▸ **Exercise instructions**
Where the line containing "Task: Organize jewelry" appears, start repeating, and continue exactly through the last line below, adding nothing. Include no pictures.

+-------+

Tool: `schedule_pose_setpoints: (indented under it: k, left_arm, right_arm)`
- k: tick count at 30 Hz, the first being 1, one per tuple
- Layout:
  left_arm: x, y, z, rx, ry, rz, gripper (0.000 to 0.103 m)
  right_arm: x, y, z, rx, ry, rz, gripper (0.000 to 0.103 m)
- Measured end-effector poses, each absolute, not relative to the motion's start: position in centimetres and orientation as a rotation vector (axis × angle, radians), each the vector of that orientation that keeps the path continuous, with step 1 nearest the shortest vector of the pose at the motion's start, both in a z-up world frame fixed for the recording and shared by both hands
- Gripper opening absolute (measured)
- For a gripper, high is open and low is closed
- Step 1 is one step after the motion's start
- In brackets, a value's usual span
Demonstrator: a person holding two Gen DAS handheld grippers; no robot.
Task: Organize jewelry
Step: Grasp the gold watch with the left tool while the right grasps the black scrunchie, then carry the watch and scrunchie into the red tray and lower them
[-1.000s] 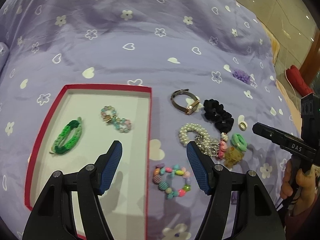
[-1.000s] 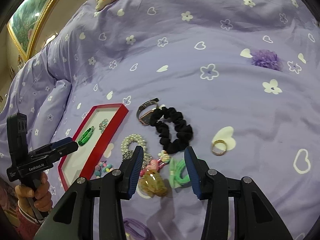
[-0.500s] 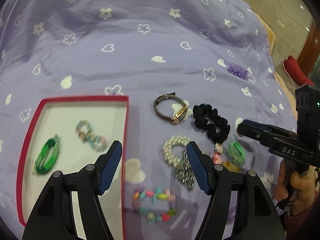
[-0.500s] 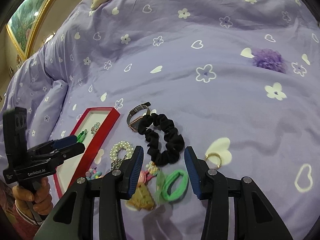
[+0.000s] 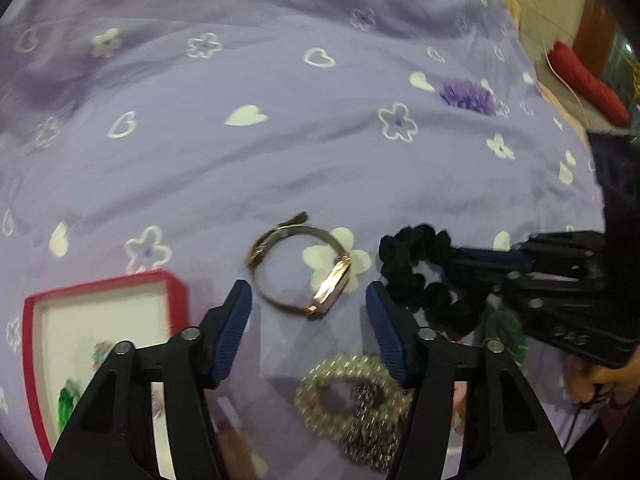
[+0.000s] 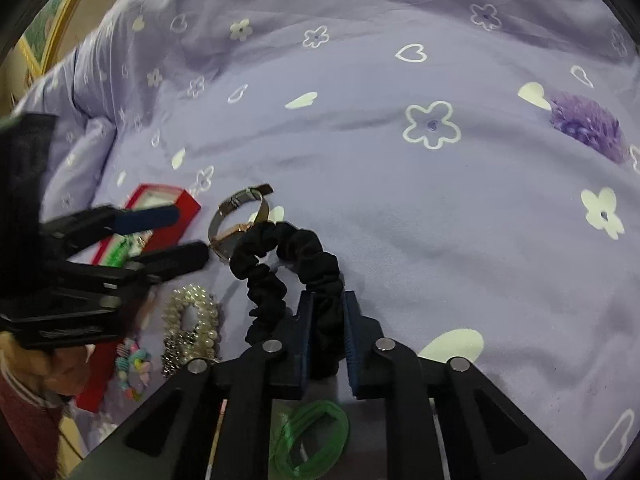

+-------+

▸ **Answer below**
Task: Organize jewelry
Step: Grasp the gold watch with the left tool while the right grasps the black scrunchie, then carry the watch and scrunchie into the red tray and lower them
[-1.000s] 
[-1.000s] 
[-0.500s] 
[-0.500s] 
[+0.000s] 
[+0.000s] 

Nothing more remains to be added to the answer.